Eight o’clock before she called back. ‘Steve said that they’re meeting a couple of girls at Forest Hill then going to a movie,’ Steve’s mother said – and if she believed her son, she was a bigger fool than he’d previously believed her to be. It was all he had to go on though, and at eight thirty, Freddy left the Ferrari at risk in the top-level car park at Forest Hill. The theatres were on the top level.

He had a look around there. No sign of Rolland or his ratbag mate. He looked at the list of films playing. There were a couple that a bunch of sixteen-year-old kids might consider cool. He walked out and glanced at Vegas, and his heart started its palpitating dance. Every time he thought about that night it started dancing.

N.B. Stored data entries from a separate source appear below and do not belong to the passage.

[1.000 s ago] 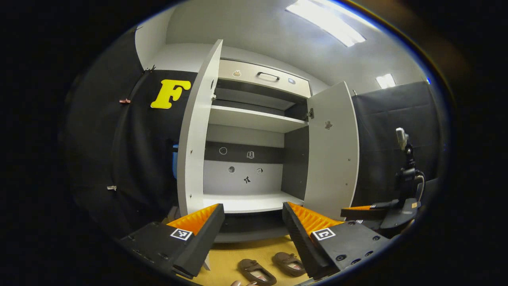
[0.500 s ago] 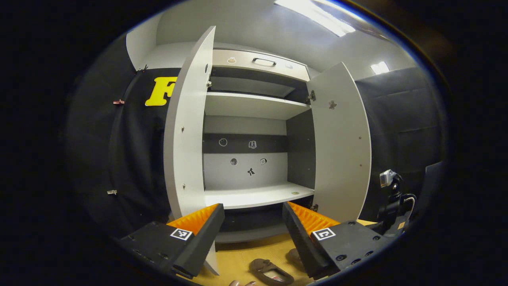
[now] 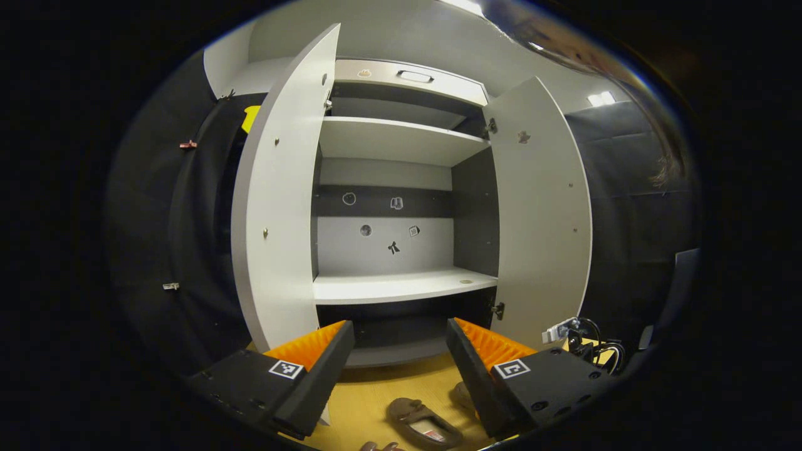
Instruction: Grab one shoe with the right hand and put it into the shoe cabinet, grab the other shoe with the left hand and put it into the shoe cabinet; then close the right door with the right hand and the left door with the left hand.
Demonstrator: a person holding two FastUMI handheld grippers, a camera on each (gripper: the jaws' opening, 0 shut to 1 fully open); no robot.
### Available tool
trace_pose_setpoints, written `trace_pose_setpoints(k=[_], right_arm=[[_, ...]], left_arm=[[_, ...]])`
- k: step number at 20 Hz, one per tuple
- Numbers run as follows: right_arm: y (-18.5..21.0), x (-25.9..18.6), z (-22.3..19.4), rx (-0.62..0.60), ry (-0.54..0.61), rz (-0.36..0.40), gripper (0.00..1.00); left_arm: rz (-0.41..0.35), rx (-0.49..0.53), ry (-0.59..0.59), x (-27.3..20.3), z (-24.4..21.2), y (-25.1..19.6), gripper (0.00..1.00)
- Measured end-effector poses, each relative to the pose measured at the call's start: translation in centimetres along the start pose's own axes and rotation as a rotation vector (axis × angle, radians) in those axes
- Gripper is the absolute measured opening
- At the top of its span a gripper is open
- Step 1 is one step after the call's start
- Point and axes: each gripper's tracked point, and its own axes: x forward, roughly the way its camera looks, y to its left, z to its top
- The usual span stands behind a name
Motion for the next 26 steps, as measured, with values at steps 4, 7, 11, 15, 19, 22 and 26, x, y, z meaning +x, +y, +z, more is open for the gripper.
trace_pose_setpoints(k=[4,7,11,15,19,22,26], right_arm=[[-0.6,2.7,-1.2,-0.019,0.012,-0.002,0.81],[-0.3,4.7,-1.3,-0.038,0.020,0.014,0.72],[-0.7,7.0,-1.4,-0.051,0.033,0.004,0.64],[-1.4,8.7,-1.0,-0.069,0.043,-0.014,0.54],[-2.0,9.9,-0.8,-0.113,0.053,-0.038,0.45],[-2.1,10.4,-0.6,-0.123,0.056,-0.048,0.28],[-2.5,11.6,-0.7,-0.150,0.070,-0.039,0.28]], left_arm=[[0.022,-0.008,0.044,0.4,-2.7,0.1,0.94],[0.038,-0.025,0.069,0.8,-4.4,0.1,0.95],[0.057,-0.040,0.091,1.6,-5.6,0.1,0.95],[0.067,-0.069,0.114,2.4,-6.4,-0.1,0.95],[0.067,-0.052,0.134,2.9,-6.7,-0.1,0.95],[0.079,-0.052,0.128,2.9,-6.2,0.2,0.95],[0.101,-0.065,0.126,2.6,-6.0,0.8,0.95]])
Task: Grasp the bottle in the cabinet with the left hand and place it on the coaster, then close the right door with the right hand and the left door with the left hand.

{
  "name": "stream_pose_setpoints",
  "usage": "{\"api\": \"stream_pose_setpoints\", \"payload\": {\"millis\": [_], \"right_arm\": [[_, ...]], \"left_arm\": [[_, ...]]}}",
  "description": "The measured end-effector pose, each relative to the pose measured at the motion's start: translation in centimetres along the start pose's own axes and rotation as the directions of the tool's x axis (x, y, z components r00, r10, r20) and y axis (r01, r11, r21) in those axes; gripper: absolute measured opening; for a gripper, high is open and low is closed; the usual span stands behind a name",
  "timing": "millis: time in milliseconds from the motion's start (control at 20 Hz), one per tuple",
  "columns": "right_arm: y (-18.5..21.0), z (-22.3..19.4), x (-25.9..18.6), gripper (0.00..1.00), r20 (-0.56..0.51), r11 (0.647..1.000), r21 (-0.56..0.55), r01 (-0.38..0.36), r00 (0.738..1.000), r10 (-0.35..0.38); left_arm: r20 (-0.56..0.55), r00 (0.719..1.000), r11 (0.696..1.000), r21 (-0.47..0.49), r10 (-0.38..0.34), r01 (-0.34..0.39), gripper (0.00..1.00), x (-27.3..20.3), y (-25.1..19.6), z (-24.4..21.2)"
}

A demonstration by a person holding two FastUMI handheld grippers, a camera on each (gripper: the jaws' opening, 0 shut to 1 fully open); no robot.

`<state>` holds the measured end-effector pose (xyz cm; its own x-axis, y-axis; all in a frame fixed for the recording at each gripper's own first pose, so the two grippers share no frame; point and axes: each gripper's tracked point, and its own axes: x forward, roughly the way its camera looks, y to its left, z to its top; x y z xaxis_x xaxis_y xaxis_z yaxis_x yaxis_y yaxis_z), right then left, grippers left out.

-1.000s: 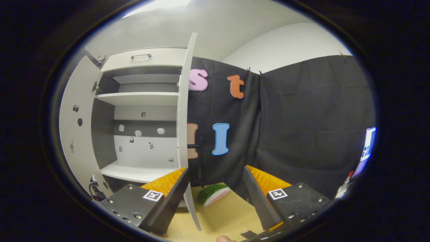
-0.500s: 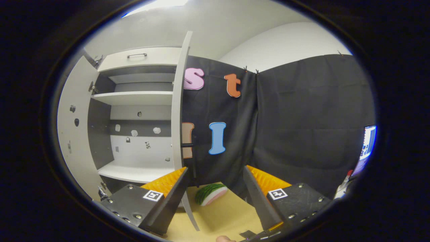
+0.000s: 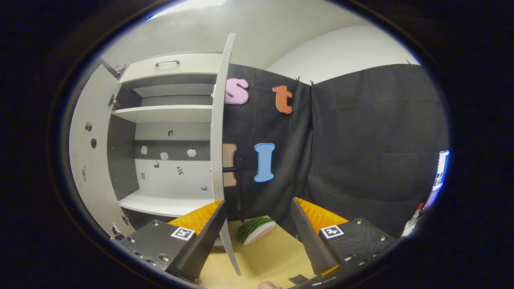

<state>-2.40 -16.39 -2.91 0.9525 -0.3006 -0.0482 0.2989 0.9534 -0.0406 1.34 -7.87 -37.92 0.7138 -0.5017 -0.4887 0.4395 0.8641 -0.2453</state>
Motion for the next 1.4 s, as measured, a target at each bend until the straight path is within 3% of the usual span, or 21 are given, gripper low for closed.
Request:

They had his DNA in their data bank. He’d sweated that night, he’d cried, puked, worn the skin off his hands in gouging a hole deep enough, long enough to bury that girl – and it hadn’t been deep enough. He only had to see a woman wearing yellow and his pulse lost its rhythm. And it hadn’t been his fault. He’d had a few drinks, but not enough to affect his driving. He hadn’t been speeding. She’d run out of nowhere, had run into him, and now his DNA was with that of his deadbeat brother in the national data bank’s computers – and he needed a drink so he bought one.

Vegas had balcony tables which offered a view of who went in and who came out of the theatres. Freddy chose a seat that also allowed him to look down on the escalators where he’d see Rolland and his rat pack, either coming or going.